Stored data:
*** Begin section ***
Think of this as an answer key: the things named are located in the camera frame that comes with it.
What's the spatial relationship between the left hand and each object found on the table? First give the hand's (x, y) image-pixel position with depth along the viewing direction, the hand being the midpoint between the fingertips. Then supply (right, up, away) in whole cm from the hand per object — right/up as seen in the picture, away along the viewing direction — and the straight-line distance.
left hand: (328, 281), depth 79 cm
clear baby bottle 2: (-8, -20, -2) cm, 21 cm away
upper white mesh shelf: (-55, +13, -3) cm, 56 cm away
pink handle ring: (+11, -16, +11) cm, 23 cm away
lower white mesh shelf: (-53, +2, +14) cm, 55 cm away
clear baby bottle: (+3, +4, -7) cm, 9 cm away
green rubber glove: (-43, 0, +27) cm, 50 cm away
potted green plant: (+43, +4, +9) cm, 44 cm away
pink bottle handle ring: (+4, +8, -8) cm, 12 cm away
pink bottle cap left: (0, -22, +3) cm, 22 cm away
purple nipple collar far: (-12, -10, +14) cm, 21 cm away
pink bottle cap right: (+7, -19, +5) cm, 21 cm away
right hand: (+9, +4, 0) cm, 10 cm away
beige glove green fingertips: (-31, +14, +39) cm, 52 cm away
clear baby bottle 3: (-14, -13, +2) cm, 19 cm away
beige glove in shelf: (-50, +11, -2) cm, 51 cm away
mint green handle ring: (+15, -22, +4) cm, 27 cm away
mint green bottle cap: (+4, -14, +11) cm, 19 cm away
*** End section ***
Search the entries above for the string "pink". Copy each line that holds it.

pink handle ring: (+11, -16, +11) cm, 23 cm away
pink bottle handle ring: (+4, +8, -8) cm, 12 cm away
pink bottle cap left: (0, -22, +3) cm, 22 cm away
pink bottle cap right: (+7, -19, +5) cm, 21 cm away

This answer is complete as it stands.